Artist Peter Max recently agreed to donate an original artwork to anyone giving $30,000 or more, Rookstool said.

The foundation agreed to pay Ludtke $125,000 and has paid him $41,666, said the sculptor's attorney, Ronald Wardell of Houston. An August lawsuit filed in Harris County district court asks for an overdue third payment of $41,666, due April 14, 2001.

A trial date has not been set, Wardell said.

"This has been a major undertaking," Wardell said. The 8-foot-tall clay model -- ready for bronzing -- takes up one-fourth of Ludtke's studio, Wardell said.

"The piece is finished," said Ludtke, 73. "It is something that would look very good on the street in Fort Worth."

Ludtke would "welcome" offers from anyone else to step in and buy the statue, Wardell said.

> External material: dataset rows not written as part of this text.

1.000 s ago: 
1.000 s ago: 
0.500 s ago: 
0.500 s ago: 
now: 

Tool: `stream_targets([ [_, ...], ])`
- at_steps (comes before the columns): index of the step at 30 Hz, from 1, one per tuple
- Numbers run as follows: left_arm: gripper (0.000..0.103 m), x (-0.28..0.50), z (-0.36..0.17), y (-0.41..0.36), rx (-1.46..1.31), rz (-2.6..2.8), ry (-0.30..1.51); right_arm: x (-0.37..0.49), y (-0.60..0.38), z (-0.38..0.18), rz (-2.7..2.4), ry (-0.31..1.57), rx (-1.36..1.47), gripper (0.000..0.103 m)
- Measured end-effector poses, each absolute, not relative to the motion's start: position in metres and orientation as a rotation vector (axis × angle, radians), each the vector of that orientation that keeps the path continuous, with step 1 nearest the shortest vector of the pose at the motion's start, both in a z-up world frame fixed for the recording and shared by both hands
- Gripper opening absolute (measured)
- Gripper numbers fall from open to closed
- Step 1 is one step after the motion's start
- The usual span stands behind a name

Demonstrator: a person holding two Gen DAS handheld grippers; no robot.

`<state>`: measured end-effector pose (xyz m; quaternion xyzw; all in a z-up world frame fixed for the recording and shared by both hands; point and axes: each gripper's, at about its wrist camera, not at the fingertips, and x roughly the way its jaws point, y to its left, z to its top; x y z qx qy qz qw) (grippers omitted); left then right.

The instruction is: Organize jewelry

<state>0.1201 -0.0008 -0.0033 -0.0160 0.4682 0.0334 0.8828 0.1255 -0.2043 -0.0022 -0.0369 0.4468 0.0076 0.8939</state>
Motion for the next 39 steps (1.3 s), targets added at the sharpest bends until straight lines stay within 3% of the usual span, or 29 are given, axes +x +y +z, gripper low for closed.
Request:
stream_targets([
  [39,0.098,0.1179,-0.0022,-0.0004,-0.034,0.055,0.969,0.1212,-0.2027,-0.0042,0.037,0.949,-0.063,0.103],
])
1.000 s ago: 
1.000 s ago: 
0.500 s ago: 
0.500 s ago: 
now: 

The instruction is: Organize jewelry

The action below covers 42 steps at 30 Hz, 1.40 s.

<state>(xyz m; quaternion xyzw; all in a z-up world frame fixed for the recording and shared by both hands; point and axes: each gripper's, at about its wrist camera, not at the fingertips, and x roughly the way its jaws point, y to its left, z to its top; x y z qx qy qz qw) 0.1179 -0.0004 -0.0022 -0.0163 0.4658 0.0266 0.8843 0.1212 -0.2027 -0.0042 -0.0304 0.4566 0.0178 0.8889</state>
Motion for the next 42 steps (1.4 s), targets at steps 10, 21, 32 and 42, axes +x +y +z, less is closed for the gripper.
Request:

The delay is yet another disappointment for the Radisson hotel, already facing new competition from a proposed Hilton hotel nearby to be financed with city money.

"That statue would have dressed up the hotel and the park," said Stan Kennedy, vice president of operations for the Radisson, owned by Dallas-based Remington Hotels. "We have guests all the time asking about where President Kennedy slept and where he made his last speech."

The hotel itself is marked with a plaque and a small exhibit in the lobby.

Yet after 39 years, there still is no marker telling Americans where John F. Kennedy made the last of his energetic speeches: on a downtown block in Fort Worth.

freewaytincan
21 December 2002, 05:29 PM
I hope it fails. He was a horrible man, and not a great president.

History is distorted by the souless... ;)

bloodandpopcorn
21 December 2002, 09:16 PM
Horrible? that's a bit of an exagerration, i think. As "immoral" a person as the average modern American would be more accurate. And regardless of what he acutally accomplished in office, he set many things in motion that make our country what it is today. Let he who is without sin (and who has been a better president) cast the first stone...

And, for better or for worse, Kennedy is what DFW is known for. Internationally, the word "Dallas" instantly brings "Kenney, BANG BANG" to mind. In a way, he is as much a symbol for our region as the Pegasus. And this event was truely horrendus and far more horrible than he, so memorials are the least we can do to try and "make it up" to him.